## [WORK TO BE COMPLETED]
What follows is a set of entries. Give them again exactly, without the pictures.

[[ INFORMATION SUPPLIED open ]]

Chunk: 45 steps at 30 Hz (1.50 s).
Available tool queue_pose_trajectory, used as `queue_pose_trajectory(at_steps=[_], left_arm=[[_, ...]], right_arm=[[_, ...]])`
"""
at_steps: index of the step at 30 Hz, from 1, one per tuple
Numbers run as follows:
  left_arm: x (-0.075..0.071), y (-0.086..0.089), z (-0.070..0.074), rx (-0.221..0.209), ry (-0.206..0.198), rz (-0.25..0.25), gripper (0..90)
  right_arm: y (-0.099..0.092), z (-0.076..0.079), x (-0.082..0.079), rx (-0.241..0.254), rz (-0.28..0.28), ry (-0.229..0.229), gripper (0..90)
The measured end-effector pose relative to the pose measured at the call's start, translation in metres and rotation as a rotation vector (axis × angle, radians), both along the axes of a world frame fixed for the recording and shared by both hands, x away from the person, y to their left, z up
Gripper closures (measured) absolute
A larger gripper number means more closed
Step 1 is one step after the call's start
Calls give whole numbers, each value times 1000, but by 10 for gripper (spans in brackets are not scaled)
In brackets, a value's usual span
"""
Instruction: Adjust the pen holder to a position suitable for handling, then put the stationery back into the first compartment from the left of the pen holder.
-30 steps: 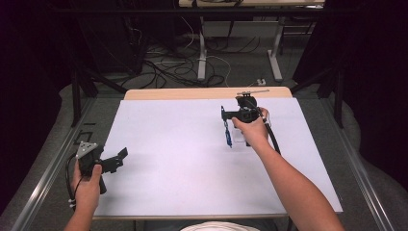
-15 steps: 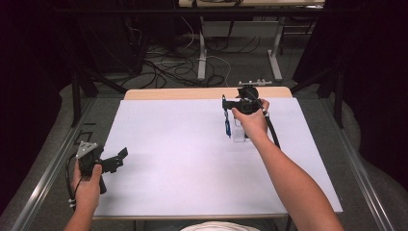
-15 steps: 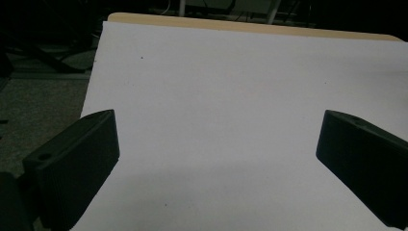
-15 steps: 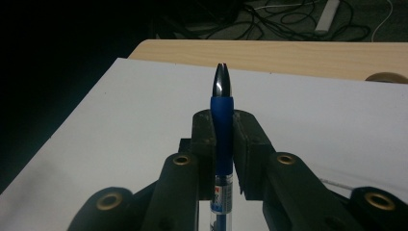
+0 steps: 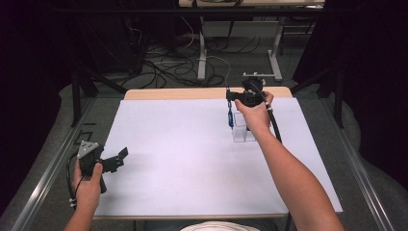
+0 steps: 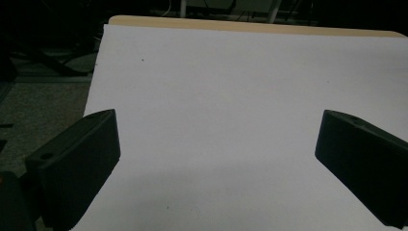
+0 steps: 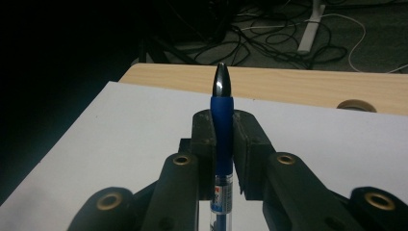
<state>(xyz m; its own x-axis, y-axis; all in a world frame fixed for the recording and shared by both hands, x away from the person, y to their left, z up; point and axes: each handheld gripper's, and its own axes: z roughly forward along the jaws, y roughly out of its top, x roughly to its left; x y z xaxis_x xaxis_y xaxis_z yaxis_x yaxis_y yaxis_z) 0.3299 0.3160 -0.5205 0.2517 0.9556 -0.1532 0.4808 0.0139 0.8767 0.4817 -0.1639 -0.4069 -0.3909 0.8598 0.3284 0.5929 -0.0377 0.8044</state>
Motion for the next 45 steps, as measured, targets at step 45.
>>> queue_pose_trajectory(at_steps=[45], left_arm=[[-1,-2,0,-5,0,-8,18]], right_arm=[[-55,12,2,-60,-177,-102,801]])
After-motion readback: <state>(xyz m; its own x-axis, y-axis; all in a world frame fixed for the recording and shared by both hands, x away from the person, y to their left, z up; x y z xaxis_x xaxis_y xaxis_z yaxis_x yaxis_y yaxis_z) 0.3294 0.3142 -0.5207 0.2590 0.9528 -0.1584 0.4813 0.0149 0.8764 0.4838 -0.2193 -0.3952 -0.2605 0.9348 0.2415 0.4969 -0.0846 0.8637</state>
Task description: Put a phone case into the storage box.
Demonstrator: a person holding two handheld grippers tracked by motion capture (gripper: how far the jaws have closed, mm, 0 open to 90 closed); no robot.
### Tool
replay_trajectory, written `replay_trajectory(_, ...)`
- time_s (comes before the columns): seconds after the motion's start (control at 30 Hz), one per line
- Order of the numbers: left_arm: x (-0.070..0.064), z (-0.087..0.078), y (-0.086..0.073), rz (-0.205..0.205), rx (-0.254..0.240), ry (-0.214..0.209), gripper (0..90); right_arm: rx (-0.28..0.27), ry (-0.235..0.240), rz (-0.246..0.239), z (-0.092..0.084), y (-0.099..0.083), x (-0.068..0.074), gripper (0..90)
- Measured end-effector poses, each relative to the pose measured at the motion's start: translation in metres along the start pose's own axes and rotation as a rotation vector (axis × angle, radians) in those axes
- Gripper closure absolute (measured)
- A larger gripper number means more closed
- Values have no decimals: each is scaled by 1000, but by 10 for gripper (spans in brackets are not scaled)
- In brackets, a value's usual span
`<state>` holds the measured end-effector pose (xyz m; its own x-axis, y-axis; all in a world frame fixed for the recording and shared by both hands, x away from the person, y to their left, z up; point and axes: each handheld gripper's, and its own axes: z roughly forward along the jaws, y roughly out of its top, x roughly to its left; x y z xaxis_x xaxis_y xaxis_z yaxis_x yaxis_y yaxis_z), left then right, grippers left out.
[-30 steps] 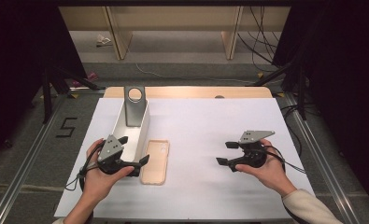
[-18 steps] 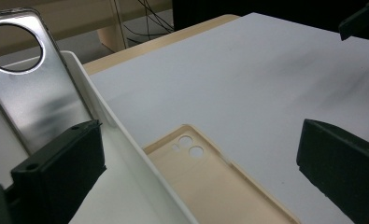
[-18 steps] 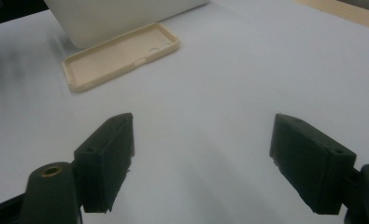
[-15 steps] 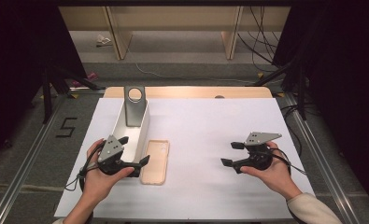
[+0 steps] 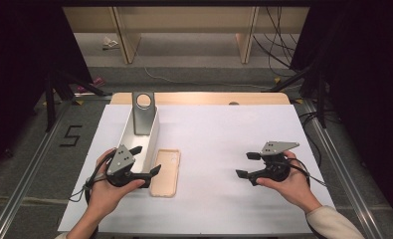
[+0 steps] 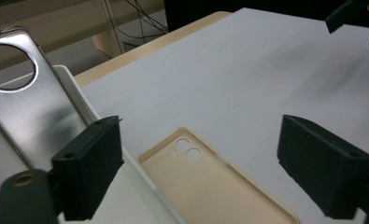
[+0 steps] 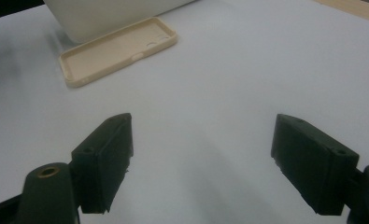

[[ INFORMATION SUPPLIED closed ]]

## [ANSWER]
Chunk: 45 steps at 30 Hz (1.50 s).
Available tool queue_pose_trajectory, used as `queue_pose_trajectory(at_steps=[_], left_arm=[[_, ...]], right_arm=[[_, ...]])`
"""
at_steps: index of the step at 30 Hz, from 1, one per tuple
Numbers run as follows:
  left_arm: x (-0.075..0.071), y (-0.086..0.089), z (-0.070..0.074), rx (-0.221..0.209), ry (-0.206..0.198), rz (-0.25..0.25), gripper (0..90)
  right_arm: y (-0.099..0.092), z (-0.076..0.079), x (-0.082..0.079), rx (-0.241..0.254), rz (-0.28..0.28), ry (-0.229..0.229), gripper (0..90)
The measured end-effector pose relative to the pose measured at the call's start, translation in metres and rotation as a rotation vector (axis × angle, radians), both along the axes of a world frame fixed for the recording and shared by both hands, x away from the person, y to their left, z up
Gripper closures (measured) absolute
A larger gripper number means more closed
Step 1 is one step after the call's start
Calls give whole numbers, each value times 1000, but by 10 for gripper (spans in brackets are not scaled)
In brackets, a value's usual span
"""
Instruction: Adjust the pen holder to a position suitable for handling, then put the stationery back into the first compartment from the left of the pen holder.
-30 steps: 
-15 steps: 
-15 steps: 
-15 steps: 
+0 steps: 
+0 steps: 
+0 steps: 
<state>(xyz m; its own x-axis, y-axis; all in a world frame fixed for the recording and shared by both hands, x away from the person, y to their left, z up; point and axes: each handheld gripper's, and its own axes: z roughly forward along the jaws, y roughly out of its top, x roughly to its left; x y z xaxis_x xaxis_y xaxis_z yaxis_x yaxis_y yaxis_z) 0.3299 0.3160 -0.5205 0.2517 0.9556 -0.1532 0.4808 0.0139 0.8767 0.4817 -0.1639 -0.4069 -0.3909 0.8598 0.3284 0.5929 -0.0377 0.8044</state>
Motion for the next 45 steps, as measured, targets at step 45.
>>> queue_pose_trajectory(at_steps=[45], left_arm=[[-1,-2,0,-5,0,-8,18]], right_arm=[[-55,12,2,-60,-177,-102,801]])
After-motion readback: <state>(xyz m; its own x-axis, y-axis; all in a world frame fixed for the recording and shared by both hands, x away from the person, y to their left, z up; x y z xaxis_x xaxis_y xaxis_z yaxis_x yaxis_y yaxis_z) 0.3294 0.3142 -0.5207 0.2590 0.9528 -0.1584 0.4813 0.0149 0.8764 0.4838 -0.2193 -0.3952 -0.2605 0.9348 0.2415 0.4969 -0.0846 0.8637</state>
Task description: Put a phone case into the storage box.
Demonstrator: a person holding two handheld grippers tracked by motion capture (gripper: how far the jaws have closed, mm, 0 open to 90 closed); no robot.
### Tool
replay_trajectory, written `replay_trajectory(_, ...)`
- time_s (comes before the columns): seconds after the motion's start (control at 30 Hz), one per line
- Order of the numbers: left_arm: x (-0.070..0.064), z (-0.087..0.078), y (-0.086..0.073), rz (-0.205..0.205), rx (-0.254..0.240), ry (-0.214..0.209), gripper (0..90); right_arm: rx (-0.28..0.27), ry (-0.235..0.240), rz (-0.246..0.239), z (-0.092..0.084), y (-0.099..0.083), x (-0.068..0.074), gripper (0..90)
- Measured end-effector poses, each relative to the pose measured at the motion's start: translation in metres along the start pose's own axes and rotation as a rotation vector (axis × angle, radians) in those axes
- Gripper closure absolute (measured)
- A larger gripper number means more closed
- Values have no decimals: each is scaled by 1000, but by 10 for gripper (spans in brackets are not scaled)
- In brackets, a value's usual span
`<state>` holds the measured end-effector pose (xyz m; its own x-axis, y-axis; all in a world frame fixed for the recording and shared by both hands, x away from the person, y to their left, z up; point and axes: each handheld gripper's, and its own axes: z roughly forward along the jaws, y roughly out of its top, x roughly to its left; x y z xaxis_x xaxis_y xaxis_z yaxis_x yaxis_y yaxis_z), left then right, grippers left out.
[-30 steps] 
[-18 steps] 
[-18 steps] 
[-15 steps] 
[+0 steps] 
[+0 steps] 
[+0 steps] 

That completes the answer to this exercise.